For domestic capital markets, it’s back to basics. For the equity market, the focus once again shifts to corporate earnings. “For earnings to return, spending has to come back. A loose policy, either on the fiscal side or monetary side, could facilitate this despite bringing back inflation. But on both fronts, action is restrained and a revival in corporate earnings would be challenging for the next two quarters," said Jain.

Deposits and loans

It is unlikely that banks will cut interest rates on deposits immediately mainly because of the fall in deposit growth compared with credit growth. “As of now, deposit growth is below lending growth, according to March 2016 data. So, there is no room for a cut in term deposit rates despite a 25-bps cut in repo rate," said Hatim Broachwala, banking analyst at Nirmal Bang Institutional Equities. When can deposit rate reduction be expected? “Only when deposit growth picks up will you see a cut in rate. Banks will likely take three to six months," said Broachwala. However, some banks are hinting at a deposit rate cut sooner.

“In a falling inflation rate scenario and falling interest rate cycle, it makes sense for savers to deposit and lock in at current rates. Though rates may not fall immediately, there is clear indication that it will happen in future. Hence, put your savings in order immediately," said Surya Bhatia, a Delhi-based financial planner.

RBI also noted that marginal cost of funds based lending rate (MCLR), the new benchmark lending rate, should ensure that current and past policy rate cuts transmit to lending rates. “The reduction in small savings rates announced in March 2016, the substantial refinements in the liquidity management framework announced in this policy review and the introduction of MCLR should improve transmission and magnify the effects of the current policy rate cut," the monetary policy note stated.
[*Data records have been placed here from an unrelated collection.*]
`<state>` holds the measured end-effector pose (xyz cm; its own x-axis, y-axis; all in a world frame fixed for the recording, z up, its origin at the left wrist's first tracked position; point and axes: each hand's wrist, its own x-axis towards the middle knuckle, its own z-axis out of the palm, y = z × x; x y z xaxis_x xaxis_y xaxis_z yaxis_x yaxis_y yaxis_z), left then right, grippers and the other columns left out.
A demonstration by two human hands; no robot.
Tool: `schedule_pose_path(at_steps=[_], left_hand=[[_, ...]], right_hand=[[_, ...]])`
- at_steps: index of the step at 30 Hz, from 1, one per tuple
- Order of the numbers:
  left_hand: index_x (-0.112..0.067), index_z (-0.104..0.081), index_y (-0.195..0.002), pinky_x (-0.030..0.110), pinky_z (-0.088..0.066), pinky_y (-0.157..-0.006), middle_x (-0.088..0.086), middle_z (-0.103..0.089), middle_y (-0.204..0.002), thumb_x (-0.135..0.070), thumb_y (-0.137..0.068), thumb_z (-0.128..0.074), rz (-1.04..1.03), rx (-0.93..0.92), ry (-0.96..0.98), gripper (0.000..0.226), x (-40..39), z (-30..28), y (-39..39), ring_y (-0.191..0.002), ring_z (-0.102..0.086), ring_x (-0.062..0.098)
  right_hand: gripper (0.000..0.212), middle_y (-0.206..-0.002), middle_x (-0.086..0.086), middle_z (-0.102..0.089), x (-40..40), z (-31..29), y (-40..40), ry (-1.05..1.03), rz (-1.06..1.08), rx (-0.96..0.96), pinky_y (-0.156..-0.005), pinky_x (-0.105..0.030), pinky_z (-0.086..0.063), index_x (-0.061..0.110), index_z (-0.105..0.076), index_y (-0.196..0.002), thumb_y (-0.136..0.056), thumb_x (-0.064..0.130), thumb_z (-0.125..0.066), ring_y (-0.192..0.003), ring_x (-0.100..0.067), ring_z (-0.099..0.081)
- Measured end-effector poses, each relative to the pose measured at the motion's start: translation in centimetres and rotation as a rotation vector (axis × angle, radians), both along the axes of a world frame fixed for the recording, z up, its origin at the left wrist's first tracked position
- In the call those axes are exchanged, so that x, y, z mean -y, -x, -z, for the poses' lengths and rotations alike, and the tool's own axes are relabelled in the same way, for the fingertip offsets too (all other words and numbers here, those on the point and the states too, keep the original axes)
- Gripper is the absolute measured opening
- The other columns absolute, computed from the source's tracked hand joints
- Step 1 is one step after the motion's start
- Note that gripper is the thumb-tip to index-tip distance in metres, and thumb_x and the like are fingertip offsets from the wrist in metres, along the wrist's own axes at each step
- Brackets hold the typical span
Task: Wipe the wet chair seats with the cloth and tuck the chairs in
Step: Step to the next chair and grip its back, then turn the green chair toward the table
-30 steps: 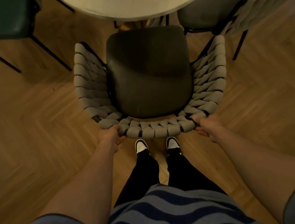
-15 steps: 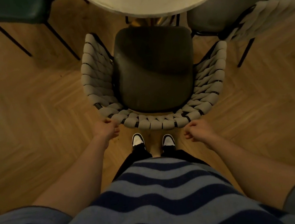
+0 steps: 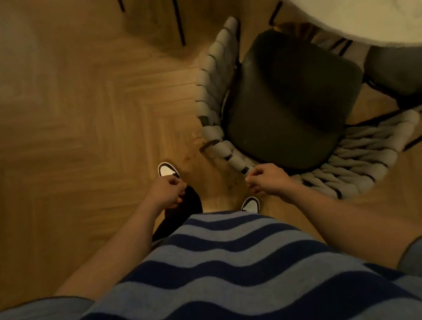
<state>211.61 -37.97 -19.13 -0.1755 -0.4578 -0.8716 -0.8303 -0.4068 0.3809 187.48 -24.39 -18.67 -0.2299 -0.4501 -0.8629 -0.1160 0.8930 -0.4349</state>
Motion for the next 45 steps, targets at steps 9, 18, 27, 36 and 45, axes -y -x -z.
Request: schedule_pose_path(at_steps=[9, 18, 27, 36, 45], left_hand=[[-0.009, -0.059, -0.105, 0.030, -0.048, -0.064, 0.012, -0.063, -0.095, -0.022, -0.099, -0.052, -0.189, 0.063, -0.032, 0.016, 12.6, 1.5, -13.5, -0.075, -0.058, 0.020], [-0.007, -0.057, -0.109, 0.029, -0.046, -0.063, 0.012, -0.062, -0.097, -0.021, -0.099, -0.052, -0.336, 0.014, -0.037, 0.018, 26.8, 1.2, -19.8, -0.071, -0.057, 0.019], [-0.006, -0.058, -0.108, 0.030, -0.049, -0.064, 0.010, -0.064, -0.094, -0.020, -0.099, -0.053, -0.428, 0.016, 0.008, 0.017, 44.1, 1.4, -21.6, -0.069, -0.058, 0.019], [-0.002, -0.058, -0.106, 0.032, -0.048, -0.062, 0.014, -0.063, -0.094, -0.017, -0.099, -0.053, -0.368, 0.087, -0.021, 0.018, 62.9, 1.4, -20.1, -0.069, -0.057, 0.021], [-0.010, -0.058, -0.109, 0.032, -0.050, -0.070, 0.009, -0.065, -0.101, -0.024, -0.100, -0.051, -0.254, 0.032, 0.028, 0.018, 85.7, 0.5, -14.9, -0.080, -0.061, 0.019]], right_hand=[[0.007, -0.096, -0.002, -0.071, 19.4, 0.9, -8.6, -0.007, -0.313, -0.047, -0.077, -0.030, -0.058, 0.018, -0.067, -0.099, -0.101, 0.023, -0.062, -0.084, -0.015, -0.069], [0.007, -0.093, -0.003, -0.072, 35.7, -0.6, -14.6, 0.029, -0.447, -0.110, -0.060, -0.023, -0.051, 0.018, -0.067, -0.097, -0.099, 0.024, -0.065, -0.077, -0.013, -0.067], [0.009, -0.108, -0.011, -0.072, 51.7, 1.0, -13.6, -0.032, -0.495, -0.108, -0.074, -0.032, -0.053, 0.016, -0.063, -0.096, -0.102, 0.022, -0.059, -0.088, -0.020, -0.067], [0.021, -0.113, -0.017, -0.070, 70.2, 1.8, -10.2, -0.065, -0.391, -0.089, -0.075, -0.033, -0.051, 0.005, -0.065, -0.115, -0.103, 0.021, -0.057, -0.089, -0.022, -0.062], [0.017, -0.107, -0.011, -0.072, 89.3, 0.8, -7.4, 0.030, -0.309, -0.124, -0.071, -0.031, -0.053, 0.009, -0.067, -0.111, -0.103, 0.021, -0.058, -0.084, -0.017, -0.065]])
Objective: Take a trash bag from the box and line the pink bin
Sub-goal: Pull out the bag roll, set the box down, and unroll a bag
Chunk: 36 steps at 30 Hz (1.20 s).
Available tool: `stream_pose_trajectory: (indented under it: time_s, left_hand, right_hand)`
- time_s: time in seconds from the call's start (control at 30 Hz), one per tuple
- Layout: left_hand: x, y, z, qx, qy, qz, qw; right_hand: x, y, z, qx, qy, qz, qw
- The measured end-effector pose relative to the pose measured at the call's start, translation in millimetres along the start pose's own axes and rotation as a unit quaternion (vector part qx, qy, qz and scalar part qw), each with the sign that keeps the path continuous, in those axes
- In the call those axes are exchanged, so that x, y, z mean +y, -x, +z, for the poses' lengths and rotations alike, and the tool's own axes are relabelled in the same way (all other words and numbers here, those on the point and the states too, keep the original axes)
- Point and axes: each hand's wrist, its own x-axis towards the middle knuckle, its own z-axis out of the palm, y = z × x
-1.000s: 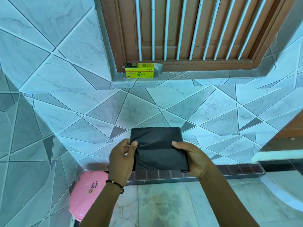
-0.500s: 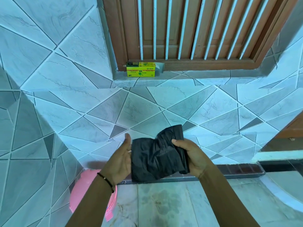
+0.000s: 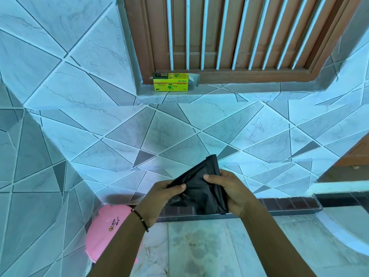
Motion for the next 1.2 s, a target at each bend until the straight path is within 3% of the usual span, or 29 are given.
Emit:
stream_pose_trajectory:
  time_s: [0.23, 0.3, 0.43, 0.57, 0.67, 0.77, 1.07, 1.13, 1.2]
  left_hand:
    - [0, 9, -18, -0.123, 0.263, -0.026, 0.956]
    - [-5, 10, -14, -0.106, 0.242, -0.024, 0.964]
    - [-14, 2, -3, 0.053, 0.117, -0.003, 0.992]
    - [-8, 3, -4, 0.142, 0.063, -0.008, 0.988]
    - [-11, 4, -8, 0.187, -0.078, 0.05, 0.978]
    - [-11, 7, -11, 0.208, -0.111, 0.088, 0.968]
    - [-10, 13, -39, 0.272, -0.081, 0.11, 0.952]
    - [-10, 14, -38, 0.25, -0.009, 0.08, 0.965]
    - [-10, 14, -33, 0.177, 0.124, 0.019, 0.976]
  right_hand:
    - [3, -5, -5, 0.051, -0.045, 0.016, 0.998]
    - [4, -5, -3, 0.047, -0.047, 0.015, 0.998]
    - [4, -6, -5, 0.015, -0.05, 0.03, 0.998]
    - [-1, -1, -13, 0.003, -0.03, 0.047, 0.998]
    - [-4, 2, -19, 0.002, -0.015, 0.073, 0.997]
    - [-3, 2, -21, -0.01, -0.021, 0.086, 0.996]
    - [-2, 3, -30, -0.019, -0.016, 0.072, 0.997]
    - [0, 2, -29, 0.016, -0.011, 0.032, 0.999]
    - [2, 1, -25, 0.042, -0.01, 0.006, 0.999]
In 2015, the RBI had cut rates by a total of 125 bps, while banks had pared base rates by only 60-75 bps, reflecting a lack of full transmission. With a further reduction of 25 bps in the repo rate, there is still scope for another 60-75 bps transmission. But this may not happen immediately. “In future, transmission will happen in the lending space. The government has taken measures and reduced interest rates on small savings schemes. With this, banks have the scope to cut term deposit rates further. But since deposit growth has been lower, it will take some time to transmit. This will also play out on loan rates," said Vaibhav Agrawal, vice-president, research, Angel Broking Pvt. Ltd.

The government had in March announced a cut in interest rates on various small savings schemes in the range of 40-75 bps. “However, you can see faster transmission of rates in the coming months once MCLR-linked loans play out," he added.

As a borrower, what should you do? “Banks will look at passing the rate cut in the coming months. Go for a floating rate loan. Don’t opt for fixed rate loans," said Bhatia.

Mint Money take

If you are looking to take a loan, new MCLR rates will take time to settle. Currently, MCLR-based interest rates on home loans are 10-15 bps cheaper than base rate loans. It will take more time for the new interest rate regime to play out. In either case, borrowers should choose floating rate loans. Savers should lock in at the current deposit rates as interest rates on fixed deposits are likely to fall further in the coming months.